PROBLEM DETAILS: Would you repeat the data below exactly, taking out the images?

[INFORMATION SUPPLIED]

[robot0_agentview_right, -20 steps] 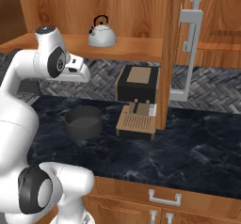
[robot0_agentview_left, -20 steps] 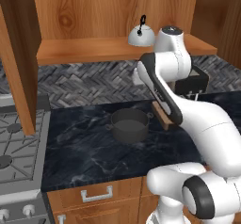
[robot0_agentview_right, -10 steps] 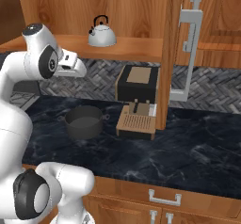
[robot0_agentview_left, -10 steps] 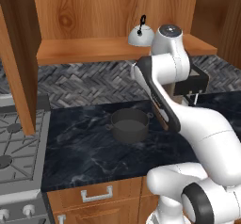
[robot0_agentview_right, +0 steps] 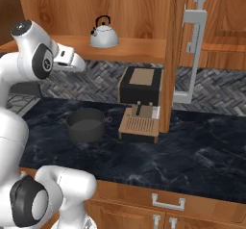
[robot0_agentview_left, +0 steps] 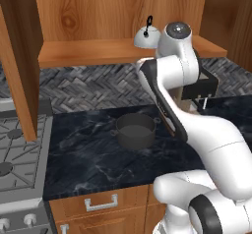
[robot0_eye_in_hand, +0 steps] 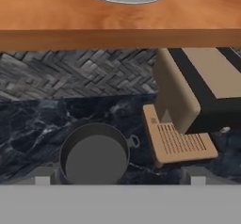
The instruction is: Pick the kettle from the cabinet and place it on a stove burner. Then pick the pot from the counter and place it on another stove burner. Finally, turn both burners on.
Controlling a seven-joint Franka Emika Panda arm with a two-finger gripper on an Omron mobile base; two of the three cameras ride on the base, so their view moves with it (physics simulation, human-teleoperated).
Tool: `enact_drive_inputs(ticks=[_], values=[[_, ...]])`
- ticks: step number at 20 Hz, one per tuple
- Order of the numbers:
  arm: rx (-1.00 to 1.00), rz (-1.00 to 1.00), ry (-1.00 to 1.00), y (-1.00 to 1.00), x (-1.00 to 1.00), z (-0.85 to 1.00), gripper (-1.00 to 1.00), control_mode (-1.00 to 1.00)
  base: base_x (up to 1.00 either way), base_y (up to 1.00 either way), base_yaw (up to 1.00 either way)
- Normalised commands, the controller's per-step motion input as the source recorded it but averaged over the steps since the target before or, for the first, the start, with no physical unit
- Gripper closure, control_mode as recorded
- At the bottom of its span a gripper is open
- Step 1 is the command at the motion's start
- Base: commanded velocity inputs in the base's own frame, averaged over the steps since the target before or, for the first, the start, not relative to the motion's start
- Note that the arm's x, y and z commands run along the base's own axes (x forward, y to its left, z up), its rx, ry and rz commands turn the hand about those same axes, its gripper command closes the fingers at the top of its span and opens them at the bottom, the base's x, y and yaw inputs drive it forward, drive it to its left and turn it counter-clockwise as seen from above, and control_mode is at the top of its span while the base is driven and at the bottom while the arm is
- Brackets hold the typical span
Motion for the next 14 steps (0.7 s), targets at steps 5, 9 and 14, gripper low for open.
enact_drive_inputs(ticks=[5, 9, 14], values=[[0.00, -0.05, -0.12, 0.02, 0.00, 0.26, -1.00, -1.00, 0.00, 0.00, 0.00], [0.00, -0.04, -0.15, 0.02, 0.00, 0.25, -1.00, -1.00, 0.00, 0.00, 0.00], [-0.01, -0.02, -0.19, 0.02, 0.00, 0.25, -1.00, -1.00, 0.00, 0.00, 0.00]])
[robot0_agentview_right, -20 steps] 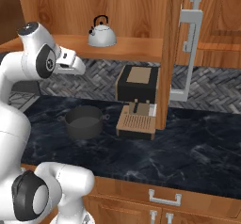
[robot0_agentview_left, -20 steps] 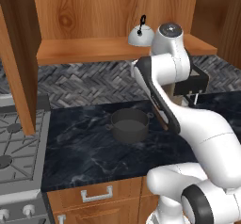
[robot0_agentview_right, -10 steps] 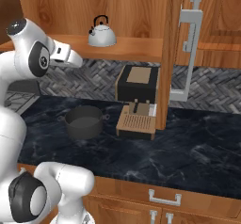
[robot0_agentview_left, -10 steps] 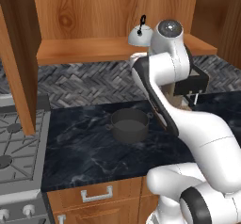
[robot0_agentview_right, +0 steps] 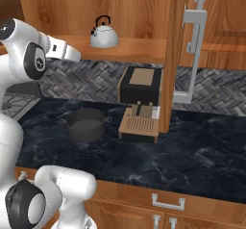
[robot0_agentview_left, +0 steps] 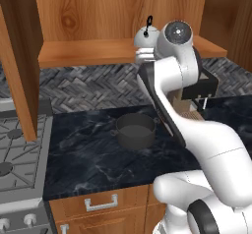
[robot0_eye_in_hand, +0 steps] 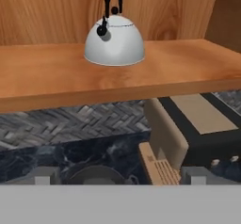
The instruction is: Pick the kettle from the cabinet and place it on a stove burner. Then pick the pot from the counter and place it on another stove burner. Finally, turn both burners on.
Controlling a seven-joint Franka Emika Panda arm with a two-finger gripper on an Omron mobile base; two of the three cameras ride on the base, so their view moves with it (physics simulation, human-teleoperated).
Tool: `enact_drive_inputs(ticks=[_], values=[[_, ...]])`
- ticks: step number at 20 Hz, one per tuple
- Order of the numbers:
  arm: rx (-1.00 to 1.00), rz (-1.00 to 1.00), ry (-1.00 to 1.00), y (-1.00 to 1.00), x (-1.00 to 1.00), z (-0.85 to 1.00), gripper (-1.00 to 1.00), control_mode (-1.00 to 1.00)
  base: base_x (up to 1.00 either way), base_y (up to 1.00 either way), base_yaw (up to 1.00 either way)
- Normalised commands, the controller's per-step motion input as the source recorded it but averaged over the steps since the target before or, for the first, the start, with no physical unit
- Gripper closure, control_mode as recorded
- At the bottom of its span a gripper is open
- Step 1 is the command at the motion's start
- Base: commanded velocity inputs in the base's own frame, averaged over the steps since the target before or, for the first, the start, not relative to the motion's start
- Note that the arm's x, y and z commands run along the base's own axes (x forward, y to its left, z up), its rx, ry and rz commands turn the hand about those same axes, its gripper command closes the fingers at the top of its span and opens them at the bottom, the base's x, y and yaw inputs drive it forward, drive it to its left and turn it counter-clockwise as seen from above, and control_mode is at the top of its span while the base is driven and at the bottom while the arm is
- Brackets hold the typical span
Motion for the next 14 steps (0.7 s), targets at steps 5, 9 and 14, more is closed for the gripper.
enact_drive_inputs(ticks=[5, 9, 14], values=[[-0.02, -0.02, -0.18, 0.01, 0.00, 0.26, -1.00, -1.00, 0.00, 0.00, 0.00], [0.00, -0.03, -0.11, 0.00, 0.01, 0.34, -1.00, -1.00, 0.00, 0.00, 0.00], [0.00, -0.03, -0.10, 0.00, 0.00, 0.34, -1.00, -1.00, 0.00, 0.00, 0.00]])
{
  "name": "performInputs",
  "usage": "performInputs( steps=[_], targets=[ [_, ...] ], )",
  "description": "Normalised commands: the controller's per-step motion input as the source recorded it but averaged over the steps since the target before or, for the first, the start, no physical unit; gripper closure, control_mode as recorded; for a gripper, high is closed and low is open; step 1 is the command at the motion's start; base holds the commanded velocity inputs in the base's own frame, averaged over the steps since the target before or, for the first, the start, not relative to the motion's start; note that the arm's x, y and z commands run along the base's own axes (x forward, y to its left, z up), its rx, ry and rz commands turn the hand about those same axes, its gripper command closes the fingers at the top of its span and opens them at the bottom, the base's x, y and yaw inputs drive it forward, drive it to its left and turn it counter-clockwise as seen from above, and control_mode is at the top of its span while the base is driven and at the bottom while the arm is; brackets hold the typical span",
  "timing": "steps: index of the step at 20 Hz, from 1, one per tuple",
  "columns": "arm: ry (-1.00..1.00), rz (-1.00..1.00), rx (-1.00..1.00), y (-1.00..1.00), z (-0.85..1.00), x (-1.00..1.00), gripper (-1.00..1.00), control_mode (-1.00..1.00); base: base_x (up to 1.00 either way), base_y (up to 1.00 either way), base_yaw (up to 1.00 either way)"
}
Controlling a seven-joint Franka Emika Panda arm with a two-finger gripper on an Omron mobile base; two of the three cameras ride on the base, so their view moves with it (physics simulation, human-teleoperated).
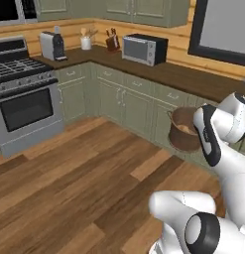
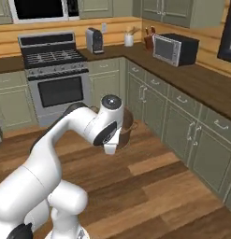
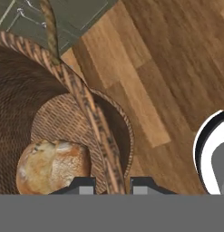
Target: Open the cabinet, pick up the bread from the cabinet and place it in the basket. Then move the basket to the dining counter.
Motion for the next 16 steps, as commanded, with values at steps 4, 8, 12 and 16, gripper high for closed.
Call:
performInputs(
  steps=[4, 8, 12, 16],
  targets=[
    [0.00, 0.00, 0.00, 0.00, 0.00, 0.00, 1.00, 1.00, -0.13, 0.00, 1.00],
    [0.00, 0.00, 0.00, 0.00, 0.00, 0.00, 1.00, 1.00, -0.14, 0.00, 1.00],
    [0.00, 0.00, 0.00, 0.00, 0.00, 0.00, 1.00, 1.00, -0.05, 0.00, 0.99],
    [0.00, 0.00, 0.00, 0.00, 0.00, 0.00, 1.00, 1.00, 0.46, -0.04, 0.89]
  ],
)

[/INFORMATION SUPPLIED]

OUTPUT FOR THIS EXERCISE:
[robot0_agentview_right, -20 steps] 
[robot0_agentview_left, -20 steps] 
[robot0_agentview_right, -10 steps] 
[robot0_agentview_left, -10 steps] 
[robot0_agentview_right, +0 steps] 
[robot0_agentview_left, +0 steps] 
[robot0_eye_in_hand, +0 steps] 
The instruction is: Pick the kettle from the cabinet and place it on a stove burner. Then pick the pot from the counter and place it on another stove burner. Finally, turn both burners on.
Controlling a seven-joint Franka Emika Panda arm with a two-finger gripper on an Omron mobile base; two of the three cameras ride on the base, so their view moves with it (physics simulation, human-teleoperated).
Tool: `enact_drive_inputs(ticks=[_], values=[[_, ...]])`
- ticks: step number at 20 Hz, one per tuple
- Order of the numbers:
  arm: rx (-1.00 to 1.00), rz (-1.00 to 1.00), ry (-1.00 to 1.00), y (-1.00 to 1.00), x (-1.00 to 1.00), z (-0.85 to 1.00), gripper (-1.00 to 1.00), control_mode (-1.00 to 1.00)
  base: base_x (up to 1.00 either way), base_y (up to 1.00 either way), base_yaw (up to 1.00 either way)
- Normalised commands, the controller's per-step motion input as the source recorded it but averaged over the steps since the target before or, for the first, the start, with no physical unit
- Gripper closure, control_mode as recorded
- At the bottom of its span a gripper is open
- Step 1 is the command at the motion's start
- Base: commanded velocity inputs in the base's own frame, averaged over the steps since the target before or, for the first, the start, not relative to the motion's start
- Note that the arm's x, y and z commands run along the base's own axes (x forward, y to its left, z up), its rx, ry and rz commands turn the hand about those same axes, its gripper command closes the fingers at the top of its span and opens them at the bottom, the base's x, y and yaw inputs drive it forward, drive it to its left and turn it counter-clockwise as seen from above, and control_mode is at the top of its span while the base is driven and at the bottom while the arm is
- Brackets hold the typical span
Motion for the next 14 steps (0.7 s), targets at steps 5, 9 and 14, gripper low for open.
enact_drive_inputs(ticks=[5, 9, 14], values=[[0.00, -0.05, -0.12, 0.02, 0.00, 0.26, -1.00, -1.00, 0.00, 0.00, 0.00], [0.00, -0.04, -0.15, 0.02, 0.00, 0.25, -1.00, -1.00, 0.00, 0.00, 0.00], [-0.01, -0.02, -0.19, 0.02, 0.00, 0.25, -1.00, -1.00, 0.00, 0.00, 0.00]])
[robot0_agentview_right, -20 steps] 
[robot0_agentview_left, -20 steps] 
[robot0_agentview_right, -10 steps] 
[robot0_agentview_left, -10 steps] 
[robot0_agentview_right, +0 steps] 
[robot0_agentview_left, +0 steps] 
[robot0_eye_in_hand, +0 steps] 
The instruction is: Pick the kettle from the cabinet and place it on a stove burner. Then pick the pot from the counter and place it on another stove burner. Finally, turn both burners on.
Controlling a seven-joint Franka Emika Panda arm with a two-finger gripper on an Omron mobile base; two of the three cameras ride on the base, so their view moves with it (physics simulation, human-teleoperated).
Tool: `enact_drive_inputs(ticks=[_], values=[[_, ...]])`
- ticks: step number at 20 Hz, one per tuple
- Order of the numbers:
  arm: rx (-1.00 to 1.00), rz (-1.00 to 1.00), ry (-1.00 to 1.00), y (-1.00 to 1.00), x (-1.00 to 1.00), z (-0.85 to 1.00), gripper (-1.00 to 1.00), control_mode (-1.00 to 1.00)
  base: base_x (up to 1.00 either way), base_y (up to 1.00 either way), base_yaw (up to 1.00 either way)
- Normalised commands, the controller's per-step motion input as the source recorded it but averaged over the steps since the target before or, for the first, the start, with no physical unit
- Gripper closure, control_mode as recorded
- At the bottom of its span a gripper is open
- Step 1 is the command at the motion's start
- Base: commanded velocity inputs in the base's own frame, averaged over the steps since the target before or, for the first, the start, not relative to the motion's start
- Note that the arm's x, y and z commands run along the base's own axes (x forward, y to its left, z up), its rx, ry and rz commands turn the hand about those same axes, its gripper command closes the fingers at the top of its span and opens them at the bottom, the base's x, y and yaw inputs drive it forward, drive it to its left and turn it counter-clockwise as seen from above, and control_mode is at the top of its span while the base is driven and at the bottom while the arm is
- Brackets hold the typical span
Motion for the next 14 steps (0.7 s), targets at steps 5, 9 and 14, more is closed for the gripper.
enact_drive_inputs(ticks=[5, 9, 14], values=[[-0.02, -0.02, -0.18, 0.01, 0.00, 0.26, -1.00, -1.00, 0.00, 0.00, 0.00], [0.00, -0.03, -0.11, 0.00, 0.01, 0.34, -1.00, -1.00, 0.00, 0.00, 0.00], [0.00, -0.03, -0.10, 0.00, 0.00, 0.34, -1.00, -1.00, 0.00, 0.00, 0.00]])
{
  "name": "performInputs",
  "usage": "performInputs( steps=[_], targets=[ [_, ...] ], )",
  "description": "Normalised commands: the controller's per-step motion input as the source recorded it but averaged over the steps since the target before or, for the first, the start, no physical unit; gripper closure, control_mode as recorded; for a gripper, high is closed and low is open; step 1 is the command at the motion's start; base holds the commanded velocity inputs in the base's own frame, averaged over the steps since the target before or, for the first, the start, not relative to the motion's start; note that the arm's x, y and z commands run along the base's own axes (x forward, y to its left, z up), its rx, ry and rz commands turn the hand about those same axes, its gripper command closes the fingers at the top of its span and opens them at the bottom, the base's x, y and yaw inputs drive it forward, drive it to its left and turn it counter-clockwise as seen from above, and control_mode is at the top of its span while the base is driven and at the bottom while the arm is; brackets hold the typical span",
  "timing": "steps: index of the step at 20 Hz, from 1, one per tuple",
  "columns": "arm: ry (-1.00..1.00), rz (-1.00..1.00), rx (-1.00..1.00), y (-1.00..1.00), z (-0.85..1.00), x (-1.00..1.00), gripper (-1.00..1.00), control_mode (-1.00..1.00); base: base_x (up to 1.00 either way), base_y (up to 1.00 either way), base_yaw (up to 1.00 either way)"
}
Controlling a seven-joint Franka Emika Panda arm with a two-finger gripper on an Omron mobile base; two of the three cameras ride on the base, so their view moves with it (physics simulation, human-teleoperated).
Target: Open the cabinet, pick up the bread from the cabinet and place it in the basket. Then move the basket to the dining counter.
Motion for the next 16 steps, as commanded, with values at steps 4, 8, 12 and 16, gripper high for closed.
Call:
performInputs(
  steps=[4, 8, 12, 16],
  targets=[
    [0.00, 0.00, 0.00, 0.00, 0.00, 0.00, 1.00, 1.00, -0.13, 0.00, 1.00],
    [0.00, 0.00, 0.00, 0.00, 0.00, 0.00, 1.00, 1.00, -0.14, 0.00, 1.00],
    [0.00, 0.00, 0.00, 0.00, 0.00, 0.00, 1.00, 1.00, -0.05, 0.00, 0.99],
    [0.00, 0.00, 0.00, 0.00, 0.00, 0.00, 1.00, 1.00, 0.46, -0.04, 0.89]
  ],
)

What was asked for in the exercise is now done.